腹腔鏡下虫垂切除術が広く行われるようになった影響で、開腹虫垂切除術をやる機会は、現在では多くはない。
しかし、癒着の強い症例などでは、開腹虫垂切除が必要になることもあるので、ここで述べておく。
開腹には下腹部正中切開を用いる事が多い。
ウーンドリトラクターで創を広げ、必要に応じてKent鉤でひっぱる。
虫垂を同定し、浮かせる。
開腹虫垂切除の場合、まずはじめに虫垂根部を結紮して、その後間膜を処理する、いわゆるretrograde appendectomyが一般的に行われる。
間膜処理の方法は、次のようにする。
すなわち、ソノサージで切っていくかわりに、血管を結紮していけばいいのだ。
ただし、根部からretrogradeに行っていくところが違う。
虫垂切離は、結紮切離でもよいし、最悪自動縫合器で「ガッチャン」とかける。
できれば断端は埋めたいのが外科医というもの。(必ずしもタバコ縫合でなくてもよく、普通に漿膜縫合で埋没してもいい)

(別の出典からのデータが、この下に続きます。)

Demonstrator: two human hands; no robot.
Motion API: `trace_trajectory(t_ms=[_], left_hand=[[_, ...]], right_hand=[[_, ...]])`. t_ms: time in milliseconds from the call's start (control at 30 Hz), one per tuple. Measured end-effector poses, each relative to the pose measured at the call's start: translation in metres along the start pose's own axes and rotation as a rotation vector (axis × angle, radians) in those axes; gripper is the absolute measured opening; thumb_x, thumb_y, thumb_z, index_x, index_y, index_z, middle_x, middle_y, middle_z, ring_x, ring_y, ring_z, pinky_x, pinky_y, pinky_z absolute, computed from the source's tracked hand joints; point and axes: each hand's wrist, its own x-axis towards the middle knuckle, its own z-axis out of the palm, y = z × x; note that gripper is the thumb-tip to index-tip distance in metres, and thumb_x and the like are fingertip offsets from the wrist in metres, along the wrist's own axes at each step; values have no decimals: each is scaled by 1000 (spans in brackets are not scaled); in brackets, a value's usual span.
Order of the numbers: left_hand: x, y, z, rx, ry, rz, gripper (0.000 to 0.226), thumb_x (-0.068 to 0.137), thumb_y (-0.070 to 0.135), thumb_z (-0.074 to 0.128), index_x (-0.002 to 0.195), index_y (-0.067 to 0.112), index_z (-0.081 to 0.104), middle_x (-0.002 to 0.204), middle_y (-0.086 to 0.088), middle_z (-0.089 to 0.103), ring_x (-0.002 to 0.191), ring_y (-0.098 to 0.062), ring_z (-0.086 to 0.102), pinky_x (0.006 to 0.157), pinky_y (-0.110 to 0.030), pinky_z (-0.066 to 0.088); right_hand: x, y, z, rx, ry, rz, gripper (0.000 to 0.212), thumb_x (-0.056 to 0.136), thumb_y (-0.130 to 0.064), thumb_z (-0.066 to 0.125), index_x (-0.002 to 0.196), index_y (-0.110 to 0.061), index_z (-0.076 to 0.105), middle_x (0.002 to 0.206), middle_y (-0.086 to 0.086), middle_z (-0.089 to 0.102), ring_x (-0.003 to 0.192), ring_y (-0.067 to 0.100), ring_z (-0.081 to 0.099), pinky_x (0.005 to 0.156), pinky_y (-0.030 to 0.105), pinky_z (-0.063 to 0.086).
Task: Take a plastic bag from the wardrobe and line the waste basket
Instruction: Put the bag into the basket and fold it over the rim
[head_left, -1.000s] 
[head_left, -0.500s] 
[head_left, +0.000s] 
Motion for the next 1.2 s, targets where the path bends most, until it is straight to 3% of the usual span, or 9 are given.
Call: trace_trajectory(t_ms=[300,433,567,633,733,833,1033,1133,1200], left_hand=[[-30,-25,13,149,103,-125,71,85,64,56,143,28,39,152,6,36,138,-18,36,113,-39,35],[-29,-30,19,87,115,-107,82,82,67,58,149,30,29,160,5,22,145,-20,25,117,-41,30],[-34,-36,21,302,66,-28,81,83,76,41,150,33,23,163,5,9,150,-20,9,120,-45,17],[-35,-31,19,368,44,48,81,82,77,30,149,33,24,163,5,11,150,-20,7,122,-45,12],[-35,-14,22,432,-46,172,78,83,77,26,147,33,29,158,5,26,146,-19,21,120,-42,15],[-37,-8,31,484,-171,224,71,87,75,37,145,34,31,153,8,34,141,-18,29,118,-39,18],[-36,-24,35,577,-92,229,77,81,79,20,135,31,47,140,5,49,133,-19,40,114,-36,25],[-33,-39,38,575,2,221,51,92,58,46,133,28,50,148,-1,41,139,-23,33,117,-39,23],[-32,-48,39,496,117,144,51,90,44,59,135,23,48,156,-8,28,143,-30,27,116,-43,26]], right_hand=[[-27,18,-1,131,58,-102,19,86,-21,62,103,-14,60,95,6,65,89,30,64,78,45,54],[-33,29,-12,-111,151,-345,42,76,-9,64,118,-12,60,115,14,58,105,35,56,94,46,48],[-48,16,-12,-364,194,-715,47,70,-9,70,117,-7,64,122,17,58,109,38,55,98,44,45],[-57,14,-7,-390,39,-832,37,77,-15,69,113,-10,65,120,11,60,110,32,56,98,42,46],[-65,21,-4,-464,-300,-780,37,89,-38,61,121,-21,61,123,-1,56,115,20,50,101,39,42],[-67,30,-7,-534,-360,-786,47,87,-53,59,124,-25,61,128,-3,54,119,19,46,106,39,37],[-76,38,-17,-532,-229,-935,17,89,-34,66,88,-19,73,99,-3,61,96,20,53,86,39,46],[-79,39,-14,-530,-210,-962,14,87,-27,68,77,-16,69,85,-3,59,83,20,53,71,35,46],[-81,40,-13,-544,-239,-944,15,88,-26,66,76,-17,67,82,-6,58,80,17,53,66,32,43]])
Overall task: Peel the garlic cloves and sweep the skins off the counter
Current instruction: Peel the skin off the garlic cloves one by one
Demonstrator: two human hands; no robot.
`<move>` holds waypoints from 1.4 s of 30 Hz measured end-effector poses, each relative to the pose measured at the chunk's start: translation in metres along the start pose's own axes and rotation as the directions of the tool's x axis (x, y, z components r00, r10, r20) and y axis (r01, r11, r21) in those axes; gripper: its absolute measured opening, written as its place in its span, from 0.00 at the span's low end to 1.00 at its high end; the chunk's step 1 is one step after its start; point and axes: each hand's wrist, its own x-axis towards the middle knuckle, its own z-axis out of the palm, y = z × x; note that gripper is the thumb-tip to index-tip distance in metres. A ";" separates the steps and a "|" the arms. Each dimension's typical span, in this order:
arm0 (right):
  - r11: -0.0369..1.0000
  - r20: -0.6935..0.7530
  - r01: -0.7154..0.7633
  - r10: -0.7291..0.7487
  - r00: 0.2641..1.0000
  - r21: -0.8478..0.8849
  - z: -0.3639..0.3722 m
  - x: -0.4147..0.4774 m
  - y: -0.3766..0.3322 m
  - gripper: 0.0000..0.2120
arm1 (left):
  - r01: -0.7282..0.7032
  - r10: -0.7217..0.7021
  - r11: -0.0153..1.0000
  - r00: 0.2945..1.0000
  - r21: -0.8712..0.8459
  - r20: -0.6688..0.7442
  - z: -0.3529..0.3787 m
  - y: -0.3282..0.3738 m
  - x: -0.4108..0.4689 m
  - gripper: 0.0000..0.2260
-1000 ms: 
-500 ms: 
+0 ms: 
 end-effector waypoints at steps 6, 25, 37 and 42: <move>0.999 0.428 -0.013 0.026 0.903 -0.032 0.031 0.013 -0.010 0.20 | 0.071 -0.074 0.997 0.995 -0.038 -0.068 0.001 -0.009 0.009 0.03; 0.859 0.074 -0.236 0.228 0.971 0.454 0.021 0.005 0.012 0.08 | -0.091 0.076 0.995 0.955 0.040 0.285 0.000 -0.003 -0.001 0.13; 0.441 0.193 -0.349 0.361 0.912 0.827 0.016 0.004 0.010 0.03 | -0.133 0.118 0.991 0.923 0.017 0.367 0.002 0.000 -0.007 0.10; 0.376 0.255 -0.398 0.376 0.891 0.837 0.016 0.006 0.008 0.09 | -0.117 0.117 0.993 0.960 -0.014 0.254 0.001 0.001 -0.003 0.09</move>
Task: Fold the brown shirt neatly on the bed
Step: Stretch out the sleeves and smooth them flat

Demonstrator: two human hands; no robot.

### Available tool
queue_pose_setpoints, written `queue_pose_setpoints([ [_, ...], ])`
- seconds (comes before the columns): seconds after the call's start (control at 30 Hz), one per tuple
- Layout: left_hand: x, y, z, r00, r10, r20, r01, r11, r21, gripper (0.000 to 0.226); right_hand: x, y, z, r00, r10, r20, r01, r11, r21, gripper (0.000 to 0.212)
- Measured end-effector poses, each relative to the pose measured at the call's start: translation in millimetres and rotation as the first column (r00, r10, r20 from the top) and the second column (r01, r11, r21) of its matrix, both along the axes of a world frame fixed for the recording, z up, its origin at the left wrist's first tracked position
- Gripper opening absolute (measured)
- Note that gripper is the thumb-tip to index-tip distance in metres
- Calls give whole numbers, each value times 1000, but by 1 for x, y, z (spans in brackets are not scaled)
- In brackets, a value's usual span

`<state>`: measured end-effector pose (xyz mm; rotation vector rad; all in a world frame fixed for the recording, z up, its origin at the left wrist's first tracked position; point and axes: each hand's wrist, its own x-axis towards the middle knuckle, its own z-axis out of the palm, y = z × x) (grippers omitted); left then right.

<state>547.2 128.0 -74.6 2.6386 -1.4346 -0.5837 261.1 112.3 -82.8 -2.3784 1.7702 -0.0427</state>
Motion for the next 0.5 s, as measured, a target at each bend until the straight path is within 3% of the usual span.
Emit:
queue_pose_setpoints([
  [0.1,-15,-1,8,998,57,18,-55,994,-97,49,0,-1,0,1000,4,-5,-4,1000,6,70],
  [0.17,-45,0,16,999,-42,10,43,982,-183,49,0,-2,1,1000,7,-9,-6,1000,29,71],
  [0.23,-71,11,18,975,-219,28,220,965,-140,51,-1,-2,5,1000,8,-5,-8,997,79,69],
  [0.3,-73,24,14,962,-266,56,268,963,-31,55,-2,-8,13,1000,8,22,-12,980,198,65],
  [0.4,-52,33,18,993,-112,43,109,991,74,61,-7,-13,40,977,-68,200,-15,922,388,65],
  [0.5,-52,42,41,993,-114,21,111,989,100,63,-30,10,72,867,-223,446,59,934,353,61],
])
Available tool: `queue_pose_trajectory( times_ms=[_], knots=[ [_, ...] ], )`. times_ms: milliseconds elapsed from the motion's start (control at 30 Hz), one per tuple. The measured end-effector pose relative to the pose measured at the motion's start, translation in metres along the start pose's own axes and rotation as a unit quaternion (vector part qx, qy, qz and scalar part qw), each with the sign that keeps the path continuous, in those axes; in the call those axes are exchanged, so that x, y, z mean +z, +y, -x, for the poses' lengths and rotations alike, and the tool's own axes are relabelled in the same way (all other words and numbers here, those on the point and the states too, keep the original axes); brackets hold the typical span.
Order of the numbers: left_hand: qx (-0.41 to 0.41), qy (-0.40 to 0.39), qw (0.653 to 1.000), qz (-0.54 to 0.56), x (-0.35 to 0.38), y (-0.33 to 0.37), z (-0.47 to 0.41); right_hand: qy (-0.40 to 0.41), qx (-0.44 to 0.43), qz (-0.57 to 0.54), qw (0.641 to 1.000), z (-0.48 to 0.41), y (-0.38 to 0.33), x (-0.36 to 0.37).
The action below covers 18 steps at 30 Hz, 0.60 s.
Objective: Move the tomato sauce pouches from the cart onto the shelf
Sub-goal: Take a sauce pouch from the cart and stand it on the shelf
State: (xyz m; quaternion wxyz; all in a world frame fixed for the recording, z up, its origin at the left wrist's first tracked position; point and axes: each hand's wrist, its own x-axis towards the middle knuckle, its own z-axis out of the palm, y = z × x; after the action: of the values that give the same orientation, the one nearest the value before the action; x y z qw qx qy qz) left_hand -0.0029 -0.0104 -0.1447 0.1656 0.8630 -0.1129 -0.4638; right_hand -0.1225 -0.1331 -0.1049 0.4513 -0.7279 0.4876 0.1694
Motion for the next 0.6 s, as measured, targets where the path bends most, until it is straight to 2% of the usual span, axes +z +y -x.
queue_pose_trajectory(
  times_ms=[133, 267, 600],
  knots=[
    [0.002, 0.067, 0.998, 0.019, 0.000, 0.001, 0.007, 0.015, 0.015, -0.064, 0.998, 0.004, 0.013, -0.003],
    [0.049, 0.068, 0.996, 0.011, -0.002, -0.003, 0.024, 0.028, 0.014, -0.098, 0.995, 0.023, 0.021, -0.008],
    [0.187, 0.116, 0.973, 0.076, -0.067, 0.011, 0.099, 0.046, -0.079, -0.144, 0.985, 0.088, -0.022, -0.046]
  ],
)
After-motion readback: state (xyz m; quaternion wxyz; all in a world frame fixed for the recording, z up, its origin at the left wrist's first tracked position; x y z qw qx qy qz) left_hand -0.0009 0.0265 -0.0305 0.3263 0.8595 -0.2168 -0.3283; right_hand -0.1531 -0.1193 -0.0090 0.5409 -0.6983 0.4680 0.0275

腹腔内をよく洗浄することで、術後の腹腔内膿瘍を予防する。
必要に応じてマルチチャネルドレン(またはデュープルドレン:スリットを、もともとの孔にそって2箇所いれる)を留置し、閉腹して終了とする。
手術には実は基本原則があり、異なる手術に見えてもエッセンスは同じである。
そこに気づくと手術の上達は早くなるだろう。